Below are lines of data; give the number of them that contain "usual", and only that.
(Beginning of DATA FOR REVIEW)
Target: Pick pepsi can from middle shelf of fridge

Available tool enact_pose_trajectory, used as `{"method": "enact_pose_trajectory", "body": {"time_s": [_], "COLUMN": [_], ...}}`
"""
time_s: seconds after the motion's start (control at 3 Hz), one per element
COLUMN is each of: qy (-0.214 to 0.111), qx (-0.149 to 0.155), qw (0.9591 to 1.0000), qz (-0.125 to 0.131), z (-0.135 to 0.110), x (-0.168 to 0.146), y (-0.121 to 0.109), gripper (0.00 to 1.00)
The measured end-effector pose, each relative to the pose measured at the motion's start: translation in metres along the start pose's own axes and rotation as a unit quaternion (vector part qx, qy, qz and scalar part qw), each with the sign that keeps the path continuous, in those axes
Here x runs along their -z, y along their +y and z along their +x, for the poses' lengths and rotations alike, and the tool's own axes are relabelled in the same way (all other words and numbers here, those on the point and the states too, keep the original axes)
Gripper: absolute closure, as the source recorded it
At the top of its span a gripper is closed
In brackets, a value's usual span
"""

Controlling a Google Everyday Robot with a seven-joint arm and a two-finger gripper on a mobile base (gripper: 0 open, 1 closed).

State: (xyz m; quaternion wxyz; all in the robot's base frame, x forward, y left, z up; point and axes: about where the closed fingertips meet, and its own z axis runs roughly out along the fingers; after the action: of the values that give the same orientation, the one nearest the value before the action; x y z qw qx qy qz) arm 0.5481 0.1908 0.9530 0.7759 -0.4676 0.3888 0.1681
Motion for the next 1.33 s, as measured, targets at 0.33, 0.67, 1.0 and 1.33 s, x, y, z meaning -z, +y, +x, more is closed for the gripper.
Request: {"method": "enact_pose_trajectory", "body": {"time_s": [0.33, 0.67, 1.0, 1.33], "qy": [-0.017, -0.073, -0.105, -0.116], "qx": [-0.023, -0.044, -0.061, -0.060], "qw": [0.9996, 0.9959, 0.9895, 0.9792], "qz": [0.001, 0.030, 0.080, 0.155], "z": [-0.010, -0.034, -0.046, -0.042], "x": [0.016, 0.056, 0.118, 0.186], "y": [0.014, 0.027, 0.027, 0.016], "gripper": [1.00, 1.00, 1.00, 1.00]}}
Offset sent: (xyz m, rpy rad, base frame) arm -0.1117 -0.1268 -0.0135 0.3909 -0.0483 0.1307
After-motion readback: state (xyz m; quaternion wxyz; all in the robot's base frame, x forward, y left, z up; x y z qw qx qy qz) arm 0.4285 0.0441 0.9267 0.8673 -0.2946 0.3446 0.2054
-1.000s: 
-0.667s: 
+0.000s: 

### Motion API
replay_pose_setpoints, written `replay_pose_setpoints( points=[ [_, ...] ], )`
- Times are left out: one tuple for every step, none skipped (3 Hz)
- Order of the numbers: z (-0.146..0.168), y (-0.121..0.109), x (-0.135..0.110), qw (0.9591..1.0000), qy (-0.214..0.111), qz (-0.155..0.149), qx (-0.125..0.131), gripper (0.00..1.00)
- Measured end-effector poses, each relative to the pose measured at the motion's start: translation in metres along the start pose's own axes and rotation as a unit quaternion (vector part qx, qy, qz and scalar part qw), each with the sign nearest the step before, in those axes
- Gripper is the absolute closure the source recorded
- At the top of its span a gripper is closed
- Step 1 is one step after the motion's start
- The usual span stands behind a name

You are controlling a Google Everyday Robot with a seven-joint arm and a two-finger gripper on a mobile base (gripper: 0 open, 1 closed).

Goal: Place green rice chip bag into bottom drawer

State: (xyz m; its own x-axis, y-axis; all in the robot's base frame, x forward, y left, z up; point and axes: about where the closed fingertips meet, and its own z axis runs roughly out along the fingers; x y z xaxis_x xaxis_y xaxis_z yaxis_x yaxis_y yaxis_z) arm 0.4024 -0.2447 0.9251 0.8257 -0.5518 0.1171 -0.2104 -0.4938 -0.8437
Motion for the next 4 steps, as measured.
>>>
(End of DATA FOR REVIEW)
* TASK RESULT
2